Learning How My Brain Works on Stories
A few years ago, it was brought to everyone’s attention that some people think in words, some in pictures and feelings, and other in a combination. The presence or lack of an “inner monologue” sparked a lot of conversations. The implications of this revelation blew my mind and continue to do so every time I see a reminder.
Immediately I wondered if this affects the way people interact with books and writing. Could your thinking process affect whether you are a plotter or pantser? Do people with few mind pictures enjoy reading less? The list goes on.
Only recently did I begin to consider the consequences for me personally. I am a combination thinker. I always have words running in my mind but they are often accompanied by pictures. When I think of calendars I get a color coded or shaded grid in my mind, for example.
BUT there is a notable exception. When I try to think about stories I want to write, I primarily get pictures and emotions. I know the mood I want to write but no outline of events comes to me. Not usually and not easily.
I am ecstatic. All of this could mean that what I thought was writer’s block and a lack of good ideas might actually simply be a communication error between the different parts of my brain. And one that I may be able to correct.

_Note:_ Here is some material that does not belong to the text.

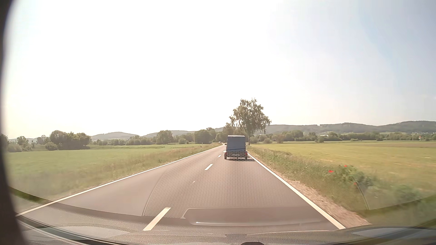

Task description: Follow the waypoints while adhering to traffic rules and regulations

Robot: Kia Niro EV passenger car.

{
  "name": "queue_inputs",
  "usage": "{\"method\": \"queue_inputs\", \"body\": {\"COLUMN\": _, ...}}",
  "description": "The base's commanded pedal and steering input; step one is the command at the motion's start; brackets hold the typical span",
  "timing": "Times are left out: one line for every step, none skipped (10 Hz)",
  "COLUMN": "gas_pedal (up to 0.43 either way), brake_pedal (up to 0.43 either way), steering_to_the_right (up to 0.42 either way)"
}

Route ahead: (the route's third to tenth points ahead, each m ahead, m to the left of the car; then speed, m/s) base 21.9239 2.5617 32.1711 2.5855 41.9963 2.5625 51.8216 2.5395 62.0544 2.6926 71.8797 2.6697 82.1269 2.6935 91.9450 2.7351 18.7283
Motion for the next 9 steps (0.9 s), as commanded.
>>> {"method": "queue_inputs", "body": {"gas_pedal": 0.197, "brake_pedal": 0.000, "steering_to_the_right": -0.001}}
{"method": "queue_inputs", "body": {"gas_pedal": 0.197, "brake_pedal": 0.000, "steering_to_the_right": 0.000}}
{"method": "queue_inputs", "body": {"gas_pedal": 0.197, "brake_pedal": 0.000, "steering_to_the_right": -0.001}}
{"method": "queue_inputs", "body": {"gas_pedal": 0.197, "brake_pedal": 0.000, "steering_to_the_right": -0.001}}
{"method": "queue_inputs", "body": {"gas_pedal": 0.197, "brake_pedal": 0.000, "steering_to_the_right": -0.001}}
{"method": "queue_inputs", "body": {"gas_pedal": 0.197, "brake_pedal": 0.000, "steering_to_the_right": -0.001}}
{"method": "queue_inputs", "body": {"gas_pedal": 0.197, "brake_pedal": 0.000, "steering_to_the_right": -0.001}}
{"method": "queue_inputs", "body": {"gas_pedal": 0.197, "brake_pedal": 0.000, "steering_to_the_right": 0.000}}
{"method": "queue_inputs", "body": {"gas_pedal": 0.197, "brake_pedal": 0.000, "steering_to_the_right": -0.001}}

So, now that I am armed with this knowledge of myself, I am looking for a way to translate the pictures, moods, feelings, random bits of dialogue, and character memories into an actual story. Into an outline so I can have something more tangible to hold on to when I get lost in the quicksand of my brain.
The first thing I’m going to try is to outline the feelings and moods. Example:
- Start with feeling lost
- Something hopeful – but still skeptical
- Gradual improvements
- Deep despair
- Glimmer of hope
This is random and not a story I’m actually working on but you get the idea. I usually have more than just feelings in the beginning. But listing the things in my mind and giving them basic words might be the first step I need to take.
I’ll report back once I have tried it a few times. See if anything else develops along the way.
Do you think in words or images? Does it affect your relationship with books and/or writing?